§ How to complete this task: Look through the records below and give the number of lines holding the string "cardboard", nothing more.

::::::::

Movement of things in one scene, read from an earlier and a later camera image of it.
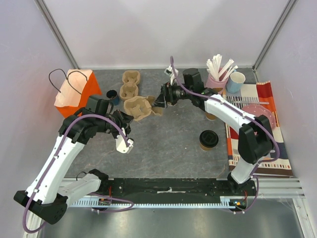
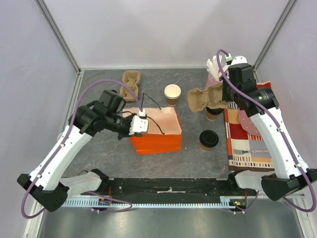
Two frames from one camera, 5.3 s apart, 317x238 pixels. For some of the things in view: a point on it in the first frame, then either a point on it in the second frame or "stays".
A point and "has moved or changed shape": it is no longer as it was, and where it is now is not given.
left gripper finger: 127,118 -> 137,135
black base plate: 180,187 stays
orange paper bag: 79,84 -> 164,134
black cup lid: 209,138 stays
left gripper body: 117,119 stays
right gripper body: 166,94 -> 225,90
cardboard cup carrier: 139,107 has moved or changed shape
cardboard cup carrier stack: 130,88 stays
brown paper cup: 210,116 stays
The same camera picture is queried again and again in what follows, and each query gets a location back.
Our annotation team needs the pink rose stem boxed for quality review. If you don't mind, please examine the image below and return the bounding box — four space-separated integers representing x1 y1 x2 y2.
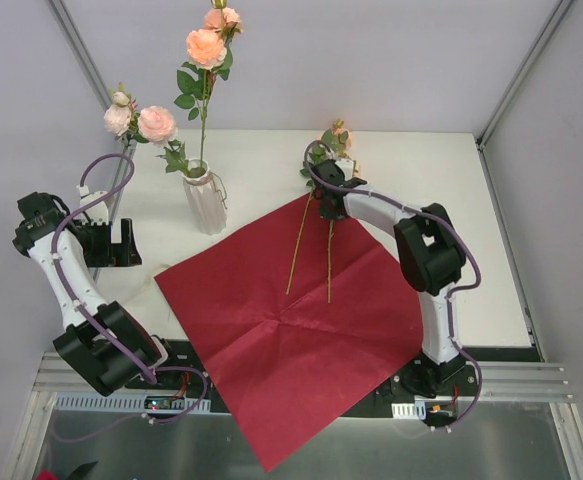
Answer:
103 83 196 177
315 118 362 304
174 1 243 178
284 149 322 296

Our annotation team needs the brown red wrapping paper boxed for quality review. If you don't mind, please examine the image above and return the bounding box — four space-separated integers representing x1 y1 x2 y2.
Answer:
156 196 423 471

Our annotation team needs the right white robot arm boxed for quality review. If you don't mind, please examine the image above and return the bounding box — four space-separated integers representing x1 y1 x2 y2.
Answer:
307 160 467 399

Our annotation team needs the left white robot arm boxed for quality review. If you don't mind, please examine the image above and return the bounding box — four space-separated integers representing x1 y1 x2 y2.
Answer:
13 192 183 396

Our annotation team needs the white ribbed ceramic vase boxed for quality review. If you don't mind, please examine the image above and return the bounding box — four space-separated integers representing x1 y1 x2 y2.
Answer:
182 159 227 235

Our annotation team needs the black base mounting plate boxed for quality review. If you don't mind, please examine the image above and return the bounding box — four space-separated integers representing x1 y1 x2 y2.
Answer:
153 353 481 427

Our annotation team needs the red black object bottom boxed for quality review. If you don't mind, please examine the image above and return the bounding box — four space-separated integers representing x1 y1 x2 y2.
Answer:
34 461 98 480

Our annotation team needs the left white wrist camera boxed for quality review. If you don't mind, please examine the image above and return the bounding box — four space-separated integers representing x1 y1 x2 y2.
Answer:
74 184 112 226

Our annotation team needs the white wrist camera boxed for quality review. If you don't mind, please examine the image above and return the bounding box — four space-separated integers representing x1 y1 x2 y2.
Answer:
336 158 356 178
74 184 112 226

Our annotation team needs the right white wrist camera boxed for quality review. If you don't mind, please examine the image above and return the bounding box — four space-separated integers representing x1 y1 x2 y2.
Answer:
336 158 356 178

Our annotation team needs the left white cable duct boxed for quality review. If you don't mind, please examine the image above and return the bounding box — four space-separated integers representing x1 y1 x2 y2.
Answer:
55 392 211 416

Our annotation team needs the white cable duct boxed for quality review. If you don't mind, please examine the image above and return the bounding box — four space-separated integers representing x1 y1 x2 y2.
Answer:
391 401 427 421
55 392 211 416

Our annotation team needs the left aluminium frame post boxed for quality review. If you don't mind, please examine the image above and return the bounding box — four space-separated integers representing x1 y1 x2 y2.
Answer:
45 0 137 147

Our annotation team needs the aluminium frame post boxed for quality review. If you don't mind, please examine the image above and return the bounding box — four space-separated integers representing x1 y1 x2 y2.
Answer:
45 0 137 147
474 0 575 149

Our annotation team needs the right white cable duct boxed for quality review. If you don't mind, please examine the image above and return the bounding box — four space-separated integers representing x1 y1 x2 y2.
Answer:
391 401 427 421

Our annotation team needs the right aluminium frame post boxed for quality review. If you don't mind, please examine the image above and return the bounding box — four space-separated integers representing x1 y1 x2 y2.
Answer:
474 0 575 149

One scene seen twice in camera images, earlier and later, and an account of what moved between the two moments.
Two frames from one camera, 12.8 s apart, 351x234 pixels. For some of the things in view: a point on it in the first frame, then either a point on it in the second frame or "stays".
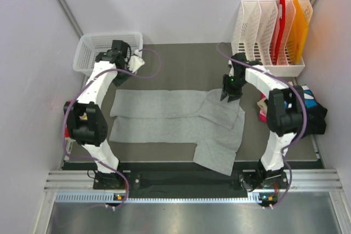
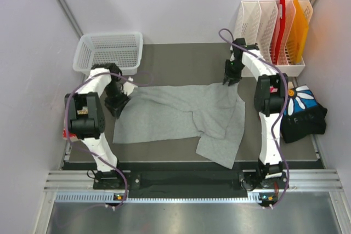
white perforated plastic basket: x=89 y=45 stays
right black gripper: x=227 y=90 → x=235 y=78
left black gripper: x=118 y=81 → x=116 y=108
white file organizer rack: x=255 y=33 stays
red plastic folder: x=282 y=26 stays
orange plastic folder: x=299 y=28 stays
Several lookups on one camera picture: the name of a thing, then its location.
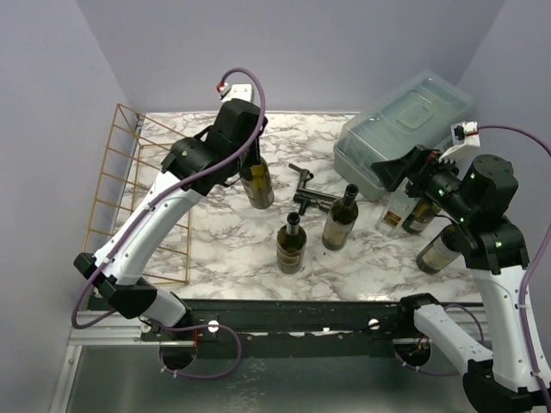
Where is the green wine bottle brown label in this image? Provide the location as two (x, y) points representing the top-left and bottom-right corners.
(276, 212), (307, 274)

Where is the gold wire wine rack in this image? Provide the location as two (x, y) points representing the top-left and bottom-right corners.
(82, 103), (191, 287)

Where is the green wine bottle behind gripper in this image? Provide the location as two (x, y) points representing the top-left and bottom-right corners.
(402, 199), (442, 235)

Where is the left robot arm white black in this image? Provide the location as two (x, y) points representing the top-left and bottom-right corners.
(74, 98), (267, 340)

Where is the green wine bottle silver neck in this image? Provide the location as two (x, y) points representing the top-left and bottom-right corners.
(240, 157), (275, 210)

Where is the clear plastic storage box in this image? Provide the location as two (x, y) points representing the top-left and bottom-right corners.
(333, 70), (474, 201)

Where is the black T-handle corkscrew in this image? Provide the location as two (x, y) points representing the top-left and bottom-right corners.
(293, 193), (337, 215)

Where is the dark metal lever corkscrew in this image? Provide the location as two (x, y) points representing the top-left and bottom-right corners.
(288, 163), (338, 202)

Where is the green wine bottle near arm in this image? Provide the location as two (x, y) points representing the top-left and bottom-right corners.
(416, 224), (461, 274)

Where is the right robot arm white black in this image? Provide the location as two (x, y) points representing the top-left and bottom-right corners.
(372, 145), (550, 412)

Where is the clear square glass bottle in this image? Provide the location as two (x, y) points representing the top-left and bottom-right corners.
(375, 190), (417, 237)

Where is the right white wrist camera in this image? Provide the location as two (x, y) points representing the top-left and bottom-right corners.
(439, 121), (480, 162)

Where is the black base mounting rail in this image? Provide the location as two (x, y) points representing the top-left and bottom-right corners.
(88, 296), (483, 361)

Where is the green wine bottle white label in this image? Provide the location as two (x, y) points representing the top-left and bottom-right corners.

::::::::

§ Output of the exercise: 2